Brief
A faithful transcript of all the lines below, with no pictures, is the goal here.

Available data
::::::::

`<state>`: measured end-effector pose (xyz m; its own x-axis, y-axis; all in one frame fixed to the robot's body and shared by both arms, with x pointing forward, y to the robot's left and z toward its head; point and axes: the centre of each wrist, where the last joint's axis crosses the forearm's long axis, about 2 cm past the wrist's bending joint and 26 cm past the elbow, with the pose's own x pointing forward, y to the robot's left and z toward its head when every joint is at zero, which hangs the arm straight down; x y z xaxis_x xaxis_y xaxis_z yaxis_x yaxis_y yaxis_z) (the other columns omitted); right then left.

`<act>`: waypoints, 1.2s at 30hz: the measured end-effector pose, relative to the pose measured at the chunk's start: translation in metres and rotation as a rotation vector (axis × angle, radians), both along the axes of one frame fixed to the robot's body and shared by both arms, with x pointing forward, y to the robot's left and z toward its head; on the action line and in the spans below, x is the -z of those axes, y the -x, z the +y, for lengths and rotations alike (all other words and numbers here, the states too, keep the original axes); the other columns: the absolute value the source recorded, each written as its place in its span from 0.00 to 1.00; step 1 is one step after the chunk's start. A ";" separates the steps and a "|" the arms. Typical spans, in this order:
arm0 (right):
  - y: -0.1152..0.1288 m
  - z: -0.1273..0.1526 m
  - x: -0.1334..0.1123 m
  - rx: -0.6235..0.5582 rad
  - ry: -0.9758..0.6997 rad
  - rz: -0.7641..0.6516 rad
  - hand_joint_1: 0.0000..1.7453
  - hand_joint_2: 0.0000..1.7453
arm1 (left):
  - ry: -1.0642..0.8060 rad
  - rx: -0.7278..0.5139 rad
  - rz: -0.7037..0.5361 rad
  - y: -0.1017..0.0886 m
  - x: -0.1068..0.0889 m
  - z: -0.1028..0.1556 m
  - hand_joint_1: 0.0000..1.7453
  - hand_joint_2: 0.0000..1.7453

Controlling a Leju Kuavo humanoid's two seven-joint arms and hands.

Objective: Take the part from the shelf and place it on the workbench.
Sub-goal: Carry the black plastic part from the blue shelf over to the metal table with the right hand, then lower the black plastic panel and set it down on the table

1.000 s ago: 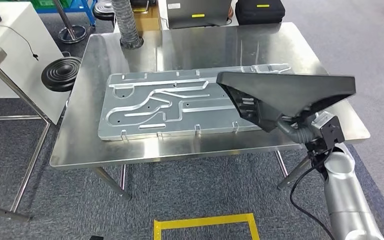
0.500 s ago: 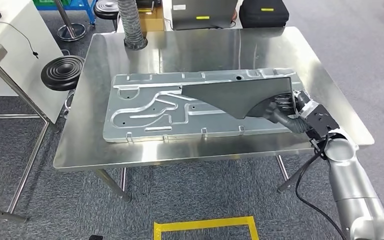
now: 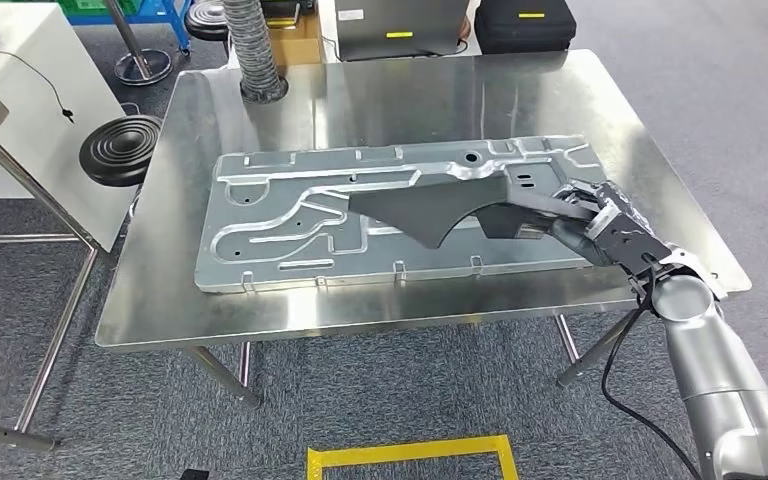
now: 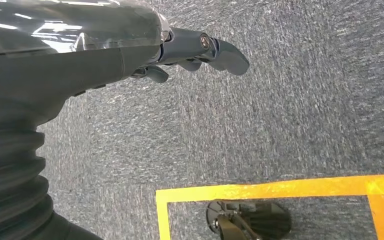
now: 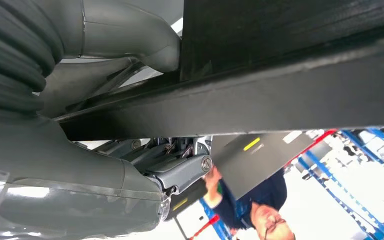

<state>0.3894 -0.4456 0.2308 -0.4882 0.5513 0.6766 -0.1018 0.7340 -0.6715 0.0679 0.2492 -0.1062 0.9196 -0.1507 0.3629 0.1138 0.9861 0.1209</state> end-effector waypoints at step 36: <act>-0.010 -0.007 0.013 0.266 0.706 -0.152 0.71 1.00 | 0.007 -0.004 0.005 0.008 0.001 0.000 0.00 1.00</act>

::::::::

Exercise answer
`<state>`: measured end-effector pose (xyz m; its own x-axis, y-axis; all in one frame fixed to the robot's body and shared by both arms, with x pointing forward, y to the robot's left and z toward its head; point and axes: the centre of each wrist, where the last joint's axis crosses the forearm's long axis, about 2 cm past the wrist's bending joint and 26 cm past the elbow, with the pose's own x pointing forward, y to the robot's left and z toward its head when every joint is at zero, which hangs the arm straight down; x y z xaxis_x xaxis_y xaxis_z yaxis_x yaxis_y yaxis_z) (the other columns omitted); right then left.

`<act>`: waypoints, 1.2s at 30hz: the measured end-effector pose, relative to the pose measured at the chunk's start: translation in metres and rotation as a rotation vector (axis × angle, radians), both along the axes of one frame fixed to the robot's body and shared by both arms, with x pointing forward, y to the robot's left and z toward its head; on the action line and in the spans below, x is the -z of those axes, y the -x, z the +y, for lengths and rotations alike (all other words and numbers here, the states too, keep the original axes); the other columns: the absolute value the source recorded, each written as its place in its span from 0.00 to 1.00; step 1 is one step after the chunk's start. A ";" separates the steps and a "|" the arms. Typical spans, in this order:
arm0 (right):
  - y: -0.1152..0.1288 m
  - z: -0.1273..0.1526 m
  - x: -0.1334..0.1123 m
  - rx: -0.6235..0.5582 rad
  - ry: -0.9758..0.6997 rad
  - rz: -0.7641..0.6516 rad
  - hand_joint_1: 0.0000..1.7453
  - hand_joint_2: 0.0000..1.7453
arm1 (left):
  - ry: -1.0642..0.8060 rad
  - rx: -0.7278..0.5139 rad
  - rz: -0.7037..0.5361 rad
  - y: -0.1017..0.0886 m
  - x: -0.1068..0.0889 m
  - z: -0.1028..0.1556 m
  - hand_joint_1: 0.0000..1.7453
  - hand_joint_2: 0.0000..1.7453

Controlling a Leju Kuavo humanoid's two seven-joint arms and hands.

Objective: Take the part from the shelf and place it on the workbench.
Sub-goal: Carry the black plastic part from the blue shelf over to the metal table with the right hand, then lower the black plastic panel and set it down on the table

1.000 s ago: 
0.500 s ago: 
now: 
now: 
now: 

<state>0.3894 -0.4456 0.2308 -0.4882 0.5513 0.6766 -0.1018 0.7340 -0.6715 0.0679 0.2492 -0.1062 0.9196 -0.1507 0.3629 0.1138 0.9861 0.1209</state> end-effector waypoints at step 36: <act>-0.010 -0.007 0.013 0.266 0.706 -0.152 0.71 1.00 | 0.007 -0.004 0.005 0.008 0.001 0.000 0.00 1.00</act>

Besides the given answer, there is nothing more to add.